Repeat the listing word for word. No pictures belong in the copy.

[SUPPLIED MATERIAL]

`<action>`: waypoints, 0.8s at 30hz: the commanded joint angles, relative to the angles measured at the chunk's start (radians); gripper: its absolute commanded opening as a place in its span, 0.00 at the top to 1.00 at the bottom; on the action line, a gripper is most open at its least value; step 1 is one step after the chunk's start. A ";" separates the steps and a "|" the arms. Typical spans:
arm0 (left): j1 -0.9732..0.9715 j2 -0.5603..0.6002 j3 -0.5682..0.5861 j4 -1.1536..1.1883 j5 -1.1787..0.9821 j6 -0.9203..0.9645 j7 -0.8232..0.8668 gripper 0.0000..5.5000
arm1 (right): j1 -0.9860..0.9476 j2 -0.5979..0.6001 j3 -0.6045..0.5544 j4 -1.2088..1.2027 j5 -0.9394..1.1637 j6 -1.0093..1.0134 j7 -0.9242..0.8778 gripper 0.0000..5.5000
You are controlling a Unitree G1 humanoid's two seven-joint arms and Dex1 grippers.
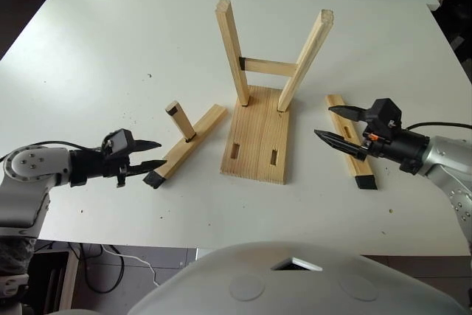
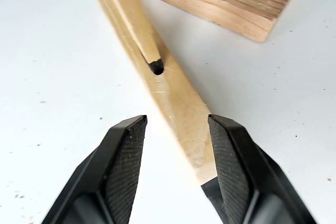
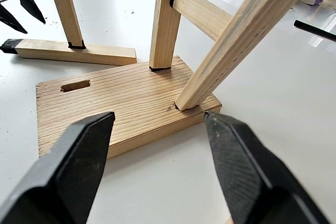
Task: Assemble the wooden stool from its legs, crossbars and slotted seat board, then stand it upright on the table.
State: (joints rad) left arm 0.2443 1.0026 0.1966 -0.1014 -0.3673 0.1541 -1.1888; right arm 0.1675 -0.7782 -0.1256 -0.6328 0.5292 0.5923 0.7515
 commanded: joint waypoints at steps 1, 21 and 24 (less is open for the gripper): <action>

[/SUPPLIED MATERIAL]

ANSWER TO THIS EXERCISE —
`<action>`: waypoints, 0.8s at 30hz: the commanded joint angles, relative to the angles measured at the chunk's start (radians); gripper: its absolute commanded opening as a place in its span, 0.00 at the top to 1.00 at the bottom; on the action line, a gripper is most open at its least value; step 1 is one step after the chunk's start. A ";" separates the steps and a "|" the arms. Typical spans:
arm0 (left): j1 -0.9732..0.9715 j2 -0.5603..0.6002 j3 -0.5682..0.5861 j4 -1.1536..1.1883 j5 -1.1787..0.9821 j6 -0.9203..0.9645 j7 -0.8232..0.8668 gripper 0.0000..5.5000
arm1 (right): j1 -0.9860..0.9476 j2 -0.5979..0.6001 j3 -0.6045..0.5544 j4 -1.2088..1.2027 j5 -0.9394..1.1637 j6 -1.0093..1.0134 j7 -0.9242..0.8778 gripper 0.0000..5.5000
You are controlling a Unitree G1 humanoid's two seven-joint arms and Dex1 grippers.
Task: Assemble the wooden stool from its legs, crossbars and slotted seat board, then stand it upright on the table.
State: (joints rad) left arm 0.2443 1.0026 0.1966 -0.1014 -0.3673 0.1541 -1.1888; right arm 0.1675 -0.7782 -0.1256 -0.6328 0.5292 0.5923 0.7515
 commanded: joint waypoints at steps 1, 21 and 24 (less is open for the gripper): <action>

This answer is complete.